_REQUIRED ACTION_
The full set of entries needs to be reproduced exactly.

_SOURCE RECORDS_
========

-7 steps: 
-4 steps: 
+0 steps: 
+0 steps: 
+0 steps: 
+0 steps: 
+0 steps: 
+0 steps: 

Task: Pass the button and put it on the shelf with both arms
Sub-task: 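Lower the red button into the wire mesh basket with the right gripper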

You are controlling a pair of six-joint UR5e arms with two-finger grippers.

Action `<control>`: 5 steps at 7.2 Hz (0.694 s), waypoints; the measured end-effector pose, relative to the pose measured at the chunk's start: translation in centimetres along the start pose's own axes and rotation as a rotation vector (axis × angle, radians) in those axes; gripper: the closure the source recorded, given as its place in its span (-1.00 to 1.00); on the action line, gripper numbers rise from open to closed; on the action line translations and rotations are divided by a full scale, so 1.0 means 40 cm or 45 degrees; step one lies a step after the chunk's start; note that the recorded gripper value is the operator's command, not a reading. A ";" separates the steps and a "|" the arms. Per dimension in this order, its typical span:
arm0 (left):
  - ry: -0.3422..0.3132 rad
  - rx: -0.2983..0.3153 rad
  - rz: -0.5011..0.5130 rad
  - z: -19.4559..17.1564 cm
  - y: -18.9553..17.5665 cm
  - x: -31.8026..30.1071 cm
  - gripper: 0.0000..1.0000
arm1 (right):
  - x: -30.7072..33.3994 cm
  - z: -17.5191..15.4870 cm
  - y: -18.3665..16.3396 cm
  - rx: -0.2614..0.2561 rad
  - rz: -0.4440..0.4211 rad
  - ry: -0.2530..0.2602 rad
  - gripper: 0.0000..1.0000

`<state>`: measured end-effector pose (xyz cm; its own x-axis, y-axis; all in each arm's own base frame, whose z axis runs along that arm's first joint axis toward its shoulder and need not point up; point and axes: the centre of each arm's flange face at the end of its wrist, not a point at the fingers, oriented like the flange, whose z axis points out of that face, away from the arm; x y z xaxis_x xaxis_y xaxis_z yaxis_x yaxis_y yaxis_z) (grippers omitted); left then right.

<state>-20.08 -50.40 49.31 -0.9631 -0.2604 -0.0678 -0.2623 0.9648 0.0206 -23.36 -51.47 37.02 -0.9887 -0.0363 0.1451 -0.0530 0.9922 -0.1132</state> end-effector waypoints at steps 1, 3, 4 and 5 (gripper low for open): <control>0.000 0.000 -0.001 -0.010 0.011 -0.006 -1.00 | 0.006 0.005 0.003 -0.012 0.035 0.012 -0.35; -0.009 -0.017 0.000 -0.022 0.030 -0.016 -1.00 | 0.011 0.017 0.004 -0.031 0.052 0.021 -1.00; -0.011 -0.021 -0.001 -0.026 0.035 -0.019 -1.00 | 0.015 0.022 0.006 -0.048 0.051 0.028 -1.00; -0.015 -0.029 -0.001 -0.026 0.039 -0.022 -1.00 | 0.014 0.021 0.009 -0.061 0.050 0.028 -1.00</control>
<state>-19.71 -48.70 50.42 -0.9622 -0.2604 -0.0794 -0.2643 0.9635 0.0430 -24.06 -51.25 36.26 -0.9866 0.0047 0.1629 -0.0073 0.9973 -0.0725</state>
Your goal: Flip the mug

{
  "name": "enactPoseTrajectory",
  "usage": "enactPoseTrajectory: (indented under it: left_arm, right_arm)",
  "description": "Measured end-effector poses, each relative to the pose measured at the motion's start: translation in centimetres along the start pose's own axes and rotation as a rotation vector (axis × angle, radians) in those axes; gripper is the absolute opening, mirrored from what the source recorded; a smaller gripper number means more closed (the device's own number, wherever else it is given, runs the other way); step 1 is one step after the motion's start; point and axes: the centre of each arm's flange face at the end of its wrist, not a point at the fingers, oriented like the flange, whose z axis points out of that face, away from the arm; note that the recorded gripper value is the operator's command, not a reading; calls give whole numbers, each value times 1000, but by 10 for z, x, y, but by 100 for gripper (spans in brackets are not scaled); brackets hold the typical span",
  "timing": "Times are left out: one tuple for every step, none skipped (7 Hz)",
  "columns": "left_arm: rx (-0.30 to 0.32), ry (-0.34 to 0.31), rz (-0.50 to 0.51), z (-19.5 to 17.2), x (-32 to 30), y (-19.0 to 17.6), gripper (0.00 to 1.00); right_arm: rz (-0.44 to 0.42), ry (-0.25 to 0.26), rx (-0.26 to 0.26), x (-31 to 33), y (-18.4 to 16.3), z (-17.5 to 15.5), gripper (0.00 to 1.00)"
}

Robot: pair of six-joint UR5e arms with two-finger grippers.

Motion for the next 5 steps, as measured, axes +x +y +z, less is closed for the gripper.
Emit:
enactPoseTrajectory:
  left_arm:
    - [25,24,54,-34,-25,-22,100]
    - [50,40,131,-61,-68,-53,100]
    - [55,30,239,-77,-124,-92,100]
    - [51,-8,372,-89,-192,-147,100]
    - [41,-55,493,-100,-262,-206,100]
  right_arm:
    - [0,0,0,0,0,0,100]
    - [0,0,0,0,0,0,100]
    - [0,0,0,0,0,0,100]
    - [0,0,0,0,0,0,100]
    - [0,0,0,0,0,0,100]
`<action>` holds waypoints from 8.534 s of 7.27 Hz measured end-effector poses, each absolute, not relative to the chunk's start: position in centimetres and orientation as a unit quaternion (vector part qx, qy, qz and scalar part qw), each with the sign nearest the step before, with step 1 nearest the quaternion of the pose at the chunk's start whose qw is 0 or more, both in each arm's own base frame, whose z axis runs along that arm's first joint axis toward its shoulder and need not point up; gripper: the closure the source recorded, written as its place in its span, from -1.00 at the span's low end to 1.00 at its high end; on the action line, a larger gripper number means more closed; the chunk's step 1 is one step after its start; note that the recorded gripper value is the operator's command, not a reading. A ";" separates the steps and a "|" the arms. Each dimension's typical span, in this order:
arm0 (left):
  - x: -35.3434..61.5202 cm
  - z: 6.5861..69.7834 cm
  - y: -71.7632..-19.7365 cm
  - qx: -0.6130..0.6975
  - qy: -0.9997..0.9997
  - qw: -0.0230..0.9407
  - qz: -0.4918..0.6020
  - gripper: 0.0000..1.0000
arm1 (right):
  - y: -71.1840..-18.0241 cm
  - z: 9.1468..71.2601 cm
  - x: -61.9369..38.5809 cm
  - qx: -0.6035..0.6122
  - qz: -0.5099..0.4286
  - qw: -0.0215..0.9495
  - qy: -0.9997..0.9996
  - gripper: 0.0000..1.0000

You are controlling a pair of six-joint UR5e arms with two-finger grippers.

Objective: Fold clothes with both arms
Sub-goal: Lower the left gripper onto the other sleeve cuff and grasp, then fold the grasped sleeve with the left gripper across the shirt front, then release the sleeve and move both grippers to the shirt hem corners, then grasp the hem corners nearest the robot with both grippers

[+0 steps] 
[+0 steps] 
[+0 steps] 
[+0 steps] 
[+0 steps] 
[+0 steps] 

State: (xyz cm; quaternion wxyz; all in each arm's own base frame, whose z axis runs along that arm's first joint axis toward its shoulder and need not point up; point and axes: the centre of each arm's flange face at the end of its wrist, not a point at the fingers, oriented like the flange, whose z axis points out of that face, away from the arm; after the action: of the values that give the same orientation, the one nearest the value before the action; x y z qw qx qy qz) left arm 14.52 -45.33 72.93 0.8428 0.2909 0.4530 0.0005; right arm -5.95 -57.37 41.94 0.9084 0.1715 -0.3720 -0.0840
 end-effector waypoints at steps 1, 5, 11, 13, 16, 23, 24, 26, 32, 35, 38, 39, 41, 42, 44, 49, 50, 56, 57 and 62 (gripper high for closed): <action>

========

_EXERCISE ANSWER_
-7 steps: 
-4 steps: 
+0 steps: 
+0 steps: 
+0 steps: 
+0 steps: 
+0 steps: 
+0 steps: 

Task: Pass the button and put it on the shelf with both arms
Sub-task: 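Lower the red button into the wire mesh basket with the right gripper
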
You are controlling a pair of six-joint UR5e arms with two-finger grippers.

Action `<control>`: 5 steps at 7.2 Hz (0.694 s), waypoints; the measured end-effector pose, relative to the pose measured at the chunk's start: translation in centimetres along the start pose's own axes and rotation as a rotation vector (axis × angle, radians) in those axes; gripper: the closure the source recorded, given as its place in its span (-1.00 to 1.00); on the action line, gripper numbers rise from open to closed; on the action line translations and rotations are divided by a full scale, so 1.0 means 40 cm or 45 degrees; step one lies a step after the chunk's start; note that the recorded gripper value is the operator's command, not a reading. A ";" separates the steps and a "|" the arms. Per dimension in this order, its typical span:
arm0 (left):
  - ry: -0.3422..0.3132 rad
  - rx: -0.2983..0.3153 rad
  - rz: -0.5011..0.5130 rad
  - z: -19.4559..17.1564 cm
  - y: -18.9553..17.5665 cm
  - x: -31.8026..30.1071 cm
  - gripper: 0.0000..1.0000
arm1 (right):
  - x: -30.7072..33.3994 cm
  - z: -17.5191..15.4870 cm
  - y: -18.3665..16.3396 cm
  - rx: -0.2614..0.2561 rad
  - rz: -0.4440..0.4211 rad
  - ry: -0.2530..0.2602 rad
  - gripper: 0.0000..1.0000

`<state>`: measured end-effector pose (xyz cm; its own x-axis, y-axis; all in each arm's own base frame, whose z axis runs along that arm's first joint axis toward its shoulder and need not point up; point and axes: the centre of each arm's flange face at the end of its wrist, not a point at the fingers, oriented like the flange, whose z axis points out of that face, away from the arm; x y z xaxis_x xaxis_y xaxis_z yaxis_x yaxis_y yaxis_z) (grippers omitted); left then right.

<state>-20.08 -50.40 49.31 -0.9631 -0.2604 -0.0678 -0.2623 0.9648 0.0206 -23.36 -51.47 37.02 -0.9887 -0.0363 0.1451 -0.0530 0.9922 -0.1132</state> end-effector waypoints at steps 1, 3, 4 and 5 (gripper low for open): <control>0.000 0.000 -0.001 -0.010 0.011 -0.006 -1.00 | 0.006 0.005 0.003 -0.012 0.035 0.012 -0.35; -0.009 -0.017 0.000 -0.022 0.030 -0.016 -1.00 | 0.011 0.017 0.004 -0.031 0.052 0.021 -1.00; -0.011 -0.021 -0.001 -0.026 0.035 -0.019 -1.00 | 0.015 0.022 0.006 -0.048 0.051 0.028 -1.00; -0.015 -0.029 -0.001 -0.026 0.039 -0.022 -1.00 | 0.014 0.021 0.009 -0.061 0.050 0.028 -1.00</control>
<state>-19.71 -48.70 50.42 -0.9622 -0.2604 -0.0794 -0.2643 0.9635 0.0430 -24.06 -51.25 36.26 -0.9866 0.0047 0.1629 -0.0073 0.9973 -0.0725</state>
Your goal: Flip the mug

{
  "name": "enactPoseTrajectory",
  "usage": "enactPoseTrajectory: (indented under it: left_arm, right_arm)",
  "description": "Measured end-effector poses, each relative to the pose measured at the motion's start: translation in centimetres along the start pose's own axes and rotation as a rotation vector (axis × angle, radians) in those axes; gripper is the absolute opening, mirrored from what the source recorded; a smaller gripper number means more closed (the device's own number, wherever else it is given, runs the other way); step 1 is one step after the motion's start; point and axes: the centre of each arm's flange face at the end of its wrist, not a point at the fingers, oriented like the flange, whose z axis points out of that face, away from the arm; note that the recorded gripper value is the operator's command, not a reading; calls give whole numbers, each value times 1000, but by 10 for z, x, y, but by 100 for gripper (spans in brackets are not scaled); brackets hold the typical span",
  "timing": "Times are left out: one tuple for every step, none skipped (7 Hz)",
  "columns": "left_arm: rx (-0.30 to 0.32), ry (-0.34 to 0.31), rz (-0.50 to 0.51), z (-19.5 to 17.2), x (-32 to 30), y (-19.0 to 17.6), gripper (0.00 to 1.00); right_arm: rz (-0.44 to 0.42), ry (-0.25 to 0.26), rx (-0.26 to 0.26), x (-31 to 33), y (-18.4 to 16.3), z (-17.5 to 15.5), gripper (0.00 to 1.00)"
}

Robot: pair of six-joint UR5e arms with two-finger grippers.

Motion for the next 5 steps, as measured, axes +x +y +z, less is closed for the gripper.
Emit:
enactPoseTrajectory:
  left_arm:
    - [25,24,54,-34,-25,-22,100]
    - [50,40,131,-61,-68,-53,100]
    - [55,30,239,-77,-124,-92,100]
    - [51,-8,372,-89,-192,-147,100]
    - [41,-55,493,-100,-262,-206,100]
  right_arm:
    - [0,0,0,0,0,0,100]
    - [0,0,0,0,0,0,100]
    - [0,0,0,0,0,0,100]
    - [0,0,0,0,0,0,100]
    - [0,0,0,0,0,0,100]
`<action>` holds waypoints from 8.534 s of 7.27 Hz measured end-effector poses, each absolute, not relative to the chunk's start: position in centimetres and orientation as a unit quaternion (vector part qx, qy, qz and scalar part qw), each with the sign nearest the step before, with step 1 nearest the quaternion of the pose at the chunk's start whose qw is 0 or more, both in each arm's own base frame, whose z axis runs along that arm's first joint axis toward its shoulder and need not point up; gripper: the closure the source recorded, written as its place in its span, from -1.00 at the span's low end to 1.00 at its high end; on the action line, a larger gripper number means more closed; the chunk's step 1 is one step after its start; note that the recorded gripper value is the operator's command, not a reading. A ";" separates the steps and a "|" the arms. Each dimension's typical span, in this order:
arm0 (left):
  - x: -35.3434..61.5202 cm
  - z: 6.5861..69.7834 cm
  - y: -71.7632..-19.7365 cm
  - qx: -0.6130..0.6975
  - qy: -0.9997..0.9997
  - qw: -0.0230..0.9407
  - qz: -0.4918..0.6020
  - gripper: 0.0000..1.0000
arm1 (right):
  - y: -71.1840..-18.0241 cm
  - z: 9.1468..71.2601 cm
  - x: -61.9369..38.5809 cm
  - qx: -0.6035..0.6122
  - qz: -0.5099..0.4286
  - qw: -0.0215..0.9495
  - qy: -0.9997..0.9996
  - gripper: 0.0000..1.0000

You are controlling a pair of six-joint UR5e arms with two-finger grippers.

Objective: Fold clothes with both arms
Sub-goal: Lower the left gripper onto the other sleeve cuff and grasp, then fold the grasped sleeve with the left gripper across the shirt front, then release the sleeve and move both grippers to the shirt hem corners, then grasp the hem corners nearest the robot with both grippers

[+0 steps] 
[+0 steps] 
[+0 steps] 
[+0 steps] 
[+0 steps] 
[+0 steps] 

State: (xyz cm; quaternion wxyz; all in each arm's own base frame, whose z axis runs along that arm's first joint axis toward its shoulder and need not point up; point and axes: the centre of each arm's flange face at the end of its wrist, not a point at the fingers, oriented like the flange, whose z axis points out of that face, away from the arm; after the action: of the values that give the same orientation, the one nearest the value before the action; x y z qw qx qy qz) left arm 14.52 -45.33 72.93 0.8428 0.2909 0.4530 0.0005; right arm -5.95 -57.37 41.94 0.9084 0.1715 -0.3720 -0.0840
 end-effector waypoints at steps 1, 5, 11, 13, 16, 23, 24, 26, 32, 35, 38, 39, 41, 42, 44, 49, 50, 56, 57 and 62 (gripper high for closed): <action>

Work on this exercise is done.